既存顧客向けの会員制優待サービスとして、ドコモユーザーの83%が加入するドコモ「プレミアクラブ」。携帯電話のアフターサービスやドコモポイントの優待といったサービス提供だけでなく、プレミアクラブの“母数の大きさ”が様々なビジネス効果を生み出しつつある。
前編に引き続き、NTTドコモ営業本部マーケティング部プレミアクラブ担当課長の田中浩明氏、同プレミアクラブ担当の森雄一郎氏と三吉顕史氏にインタビュー。ドコモのプレミアクラブへの取り組みと、今後の展望について話を聞いていく。
プレミアクラブではドコモポイント獲得での優待のほかに、様々な飲食店や施設で使えるケータイクーポンを使った会員優待サービスがある。
例えば、複合映画館の「MOVIX」では全国で毎週金曜日を「プレミアクラブの日」としており、プレミアクラブ会員はケータイクーポンの画面を見せるだけで一般が300円割引、大学生・高校生が200円割引になる(2007年3月末日まで、2006年11月の記事1/記事2参照)。またケンタッキーフライドチキンではプレミアクラブ会員向け優待メニューを多数用意しており、3月8日からは「チキンフィレサンド+ドリンクR+ポテトS」のセットメニューが会員特別価格400円で提供される。ほかにもすかいらーくグループ各店やドトールコーヒー、インターコンチネンタル東京ベイなど複数のシティホテル、三越や松坂屋、大丸など百貨店といった様々な業種で、プレミアクラブ会員向けの優待サービスが用意されている(2月14日の記事参照)。
「プレミアクラブの会員優待サービスは2004年11月に始めまして、現在は全国約7000ヶ所で実施しています。利用数も順調に伸びていまして、2006年度の上期には延べ約180万件の利用がありました」(森氏)
プレミアクラブの公式サイトを見れば分かるが、会員優待サービスのバリエーションは幅広く、しかもユーザーにとってお得なものばかりだ。サービスの認知度が高くなるごとに、利用数は大きく伸びているという。しかも、このプレミアクラブ会員優待サービスの仕組みは、クーポンを媒介としてドコモと提携先企業との間にWIN-WINの関係が築けている。
「利用件数が多いというのは非常に重要でして、ドコモとしては、いろいろなシーンで『ドコモのユーザーでよかった』とお客様に感じていただける。これは顧客満足度の向上に繋がります。
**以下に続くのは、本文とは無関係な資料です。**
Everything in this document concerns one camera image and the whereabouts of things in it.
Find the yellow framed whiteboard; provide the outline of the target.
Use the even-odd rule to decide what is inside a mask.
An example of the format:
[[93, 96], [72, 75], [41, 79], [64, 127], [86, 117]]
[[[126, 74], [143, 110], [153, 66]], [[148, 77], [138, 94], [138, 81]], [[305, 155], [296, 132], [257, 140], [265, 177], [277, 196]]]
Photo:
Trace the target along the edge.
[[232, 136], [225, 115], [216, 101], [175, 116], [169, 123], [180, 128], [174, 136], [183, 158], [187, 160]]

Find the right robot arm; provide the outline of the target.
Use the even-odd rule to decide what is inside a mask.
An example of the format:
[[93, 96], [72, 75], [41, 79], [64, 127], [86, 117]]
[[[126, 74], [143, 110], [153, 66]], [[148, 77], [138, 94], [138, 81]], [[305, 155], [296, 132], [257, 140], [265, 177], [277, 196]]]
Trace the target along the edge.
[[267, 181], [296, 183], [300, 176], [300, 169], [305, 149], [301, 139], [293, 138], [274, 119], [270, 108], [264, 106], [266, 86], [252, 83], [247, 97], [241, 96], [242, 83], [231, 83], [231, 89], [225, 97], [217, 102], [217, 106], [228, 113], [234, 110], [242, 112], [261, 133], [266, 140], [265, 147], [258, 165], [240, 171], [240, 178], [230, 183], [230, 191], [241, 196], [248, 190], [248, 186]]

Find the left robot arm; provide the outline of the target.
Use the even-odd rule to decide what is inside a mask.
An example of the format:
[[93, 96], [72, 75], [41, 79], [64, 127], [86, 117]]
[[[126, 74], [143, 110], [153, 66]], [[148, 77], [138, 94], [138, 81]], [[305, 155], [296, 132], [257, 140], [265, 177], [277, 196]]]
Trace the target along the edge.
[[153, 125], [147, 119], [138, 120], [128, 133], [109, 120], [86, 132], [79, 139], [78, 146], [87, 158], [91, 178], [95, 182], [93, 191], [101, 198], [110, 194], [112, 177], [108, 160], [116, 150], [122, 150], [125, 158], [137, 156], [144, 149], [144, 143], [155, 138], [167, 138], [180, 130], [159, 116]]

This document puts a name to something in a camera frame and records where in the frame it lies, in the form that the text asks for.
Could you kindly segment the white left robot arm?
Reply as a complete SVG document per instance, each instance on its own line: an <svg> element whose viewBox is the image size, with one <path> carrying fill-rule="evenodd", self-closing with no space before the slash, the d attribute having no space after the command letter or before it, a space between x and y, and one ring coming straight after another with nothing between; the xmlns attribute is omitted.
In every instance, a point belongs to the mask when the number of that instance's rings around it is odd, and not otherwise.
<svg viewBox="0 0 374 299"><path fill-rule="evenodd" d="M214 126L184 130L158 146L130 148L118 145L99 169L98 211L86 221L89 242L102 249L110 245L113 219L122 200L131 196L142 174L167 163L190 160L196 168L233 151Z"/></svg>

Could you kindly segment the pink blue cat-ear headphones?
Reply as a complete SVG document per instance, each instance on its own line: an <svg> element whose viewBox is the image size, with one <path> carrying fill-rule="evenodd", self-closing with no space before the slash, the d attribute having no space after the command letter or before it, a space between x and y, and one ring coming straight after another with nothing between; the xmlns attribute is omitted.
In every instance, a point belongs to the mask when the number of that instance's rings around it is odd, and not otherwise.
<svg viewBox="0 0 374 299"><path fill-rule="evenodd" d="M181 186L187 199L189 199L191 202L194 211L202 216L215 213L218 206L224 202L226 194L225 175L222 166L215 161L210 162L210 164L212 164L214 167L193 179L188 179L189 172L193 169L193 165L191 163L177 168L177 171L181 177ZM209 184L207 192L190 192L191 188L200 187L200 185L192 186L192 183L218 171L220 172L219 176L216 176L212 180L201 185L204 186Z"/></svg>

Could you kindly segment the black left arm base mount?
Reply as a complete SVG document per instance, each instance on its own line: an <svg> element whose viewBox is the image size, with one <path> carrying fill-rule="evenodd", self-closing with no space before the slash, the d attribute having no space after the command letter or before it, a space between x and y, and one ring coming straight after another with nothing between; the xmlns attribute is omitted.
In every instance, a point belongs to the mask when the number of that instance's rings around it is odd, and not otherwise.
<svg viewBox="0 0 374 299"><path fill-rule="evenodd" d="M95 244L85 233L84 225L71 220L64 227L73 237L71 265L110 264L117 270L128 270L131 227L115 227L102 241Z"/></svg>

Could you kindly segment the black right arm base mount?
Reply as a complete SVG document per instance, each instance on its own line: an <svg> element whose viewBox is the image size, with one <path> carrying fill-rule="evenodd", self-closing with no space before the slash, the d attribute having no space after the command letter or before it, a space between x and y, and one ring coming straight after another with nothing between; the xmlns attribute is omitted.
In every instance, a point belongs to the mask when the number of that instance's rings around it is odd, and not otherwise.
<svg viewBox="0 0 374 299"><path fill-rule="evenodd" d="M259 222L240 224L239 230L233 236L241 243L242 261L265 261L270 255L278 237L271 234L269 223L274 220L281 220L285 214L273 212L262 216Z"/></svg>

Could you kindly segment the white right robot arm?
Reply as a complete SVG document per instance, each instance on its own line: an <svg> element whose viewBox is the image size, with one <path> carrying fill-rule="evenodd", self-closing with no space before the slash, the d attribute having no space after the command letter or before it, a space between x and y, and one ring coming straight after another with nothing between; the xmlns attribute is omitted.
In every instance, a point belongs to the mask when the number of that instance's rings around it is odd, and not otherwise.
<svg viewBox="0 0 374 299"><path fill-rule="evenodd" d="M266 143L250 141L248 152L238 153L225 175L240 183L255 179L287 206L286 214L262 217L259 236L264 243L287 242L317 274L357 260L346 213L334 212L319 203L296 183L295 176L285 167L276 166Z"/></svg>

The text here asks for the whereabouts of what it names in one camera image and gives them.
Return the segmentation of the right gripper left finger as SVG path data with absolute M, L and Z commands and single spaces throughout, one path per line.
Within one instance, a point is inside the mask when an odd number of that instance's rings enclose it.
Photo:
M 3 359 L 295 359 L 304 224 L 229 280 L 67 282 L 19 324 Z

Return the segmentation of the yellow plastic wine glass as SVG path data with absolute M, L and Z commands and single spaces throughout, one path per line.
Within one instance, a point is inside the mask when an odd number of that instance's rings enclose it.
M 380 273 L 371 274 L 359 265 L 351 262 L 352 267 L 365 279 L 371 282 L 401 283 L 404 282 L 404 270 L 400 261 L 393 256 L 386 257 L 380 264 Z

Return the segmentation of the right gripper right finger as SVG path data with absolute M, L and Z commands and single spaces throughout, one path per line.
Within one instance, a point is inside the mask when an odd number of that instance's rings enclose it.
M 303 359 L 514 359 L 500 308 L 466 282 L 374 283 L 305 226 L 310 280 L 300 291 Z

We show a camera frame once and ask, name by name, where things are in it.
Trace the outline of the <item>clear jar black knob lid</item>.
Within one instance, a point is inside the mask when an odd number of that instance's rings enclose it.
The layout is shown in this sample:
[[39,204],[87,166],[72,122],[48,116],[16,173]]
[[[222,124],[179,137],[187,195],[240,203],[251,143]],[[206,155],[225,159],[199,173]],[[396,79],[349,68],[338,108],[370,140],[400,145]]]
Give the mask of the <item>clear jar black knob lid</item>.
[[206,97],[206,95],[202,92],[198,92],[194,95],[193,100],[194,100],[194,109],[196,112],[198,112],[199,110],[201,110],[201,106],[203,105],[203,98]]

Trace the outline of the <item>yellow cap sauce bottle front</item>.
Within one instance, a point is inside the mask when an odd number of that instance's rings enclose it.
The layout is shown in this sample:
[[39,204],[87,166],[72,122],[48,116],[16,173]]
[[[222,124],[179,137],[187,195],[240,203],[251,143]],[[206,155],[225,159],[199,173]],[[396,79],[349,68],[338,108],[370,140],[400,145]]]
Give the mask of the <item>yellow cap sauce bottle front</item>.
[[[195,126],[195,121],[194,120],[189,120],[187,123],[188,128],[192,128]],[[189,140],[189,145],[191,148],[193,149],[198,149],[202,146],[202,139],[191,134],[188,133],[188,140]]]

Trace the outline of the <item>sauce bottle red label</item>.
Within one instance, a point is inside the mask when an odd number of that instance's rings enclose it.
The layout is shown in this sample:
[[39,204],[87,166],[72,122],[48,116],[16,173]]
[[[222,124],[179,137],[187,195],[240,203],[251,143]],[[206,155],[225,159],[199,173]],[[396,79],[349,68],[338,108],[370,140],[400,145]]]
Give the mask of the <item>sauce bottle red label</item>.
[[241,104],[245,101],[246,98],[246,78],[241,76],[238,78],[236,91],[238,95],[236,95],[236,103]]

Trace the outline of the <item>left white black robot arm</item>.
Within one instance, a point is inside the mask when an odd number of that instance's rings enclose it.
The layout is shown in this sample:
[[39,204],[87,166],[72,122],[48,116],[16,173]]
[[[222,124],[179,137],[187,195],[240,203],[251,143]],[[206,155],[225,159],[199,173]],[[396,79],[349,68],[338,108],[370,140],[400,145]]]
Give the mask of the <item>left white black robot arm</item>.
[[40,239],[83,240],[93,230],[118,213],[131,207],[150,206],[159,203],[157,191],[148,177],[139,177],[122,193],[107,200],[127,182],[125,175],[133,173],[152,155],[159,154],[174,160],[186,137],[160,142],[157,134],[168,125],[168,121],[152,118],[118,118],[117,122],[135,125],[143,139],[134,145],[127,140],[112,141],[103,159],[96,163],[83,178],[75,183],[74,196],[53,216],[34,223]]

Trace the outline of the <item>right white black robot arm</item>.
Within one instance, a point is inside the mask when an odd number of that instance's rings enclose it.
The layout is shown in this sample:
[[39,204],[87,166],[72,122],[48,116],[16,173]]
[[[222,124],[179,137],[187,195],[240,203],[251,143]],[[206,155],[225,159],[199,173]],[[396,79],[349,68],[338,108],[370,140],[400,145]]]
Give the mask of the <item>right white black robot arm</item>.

一方、提携先企業は多くのドコモユーザーが送客されてくる、という形になりますので、顧客獲得のメリットがあります。
ドコモやドコモユーザーからすれば、(会員優待サービスで)提携先企業が送客のメリットを強く感じていただければ、それだけ多くの優待サービスや特典を用意していただけるということになりますから、よりよい循環のモデルが作れるのです」(森氏)
ここでポイントになるのが、会員優待サービスにおけるドコモの立ち位置だ。ドコモはプレミアクラブ会員4200万人に対して提携先企業のプロモーションを行い、提携先への送客を行う。一方、提携先企業に求めるのは、プレミアクラブ会員への特典サービスの提供のみだ。
「ドコモと提携先企業の間には(プロモーションや送客に伴う)お金のやりとりがないという珍しいモデルになっています。我々としては、ドコモに支払う送客手数料は要らないので、できるだけ多くの特典をプレミアクラブ会員に提供してほしいと提携先企業にお願いをしています」(森氏)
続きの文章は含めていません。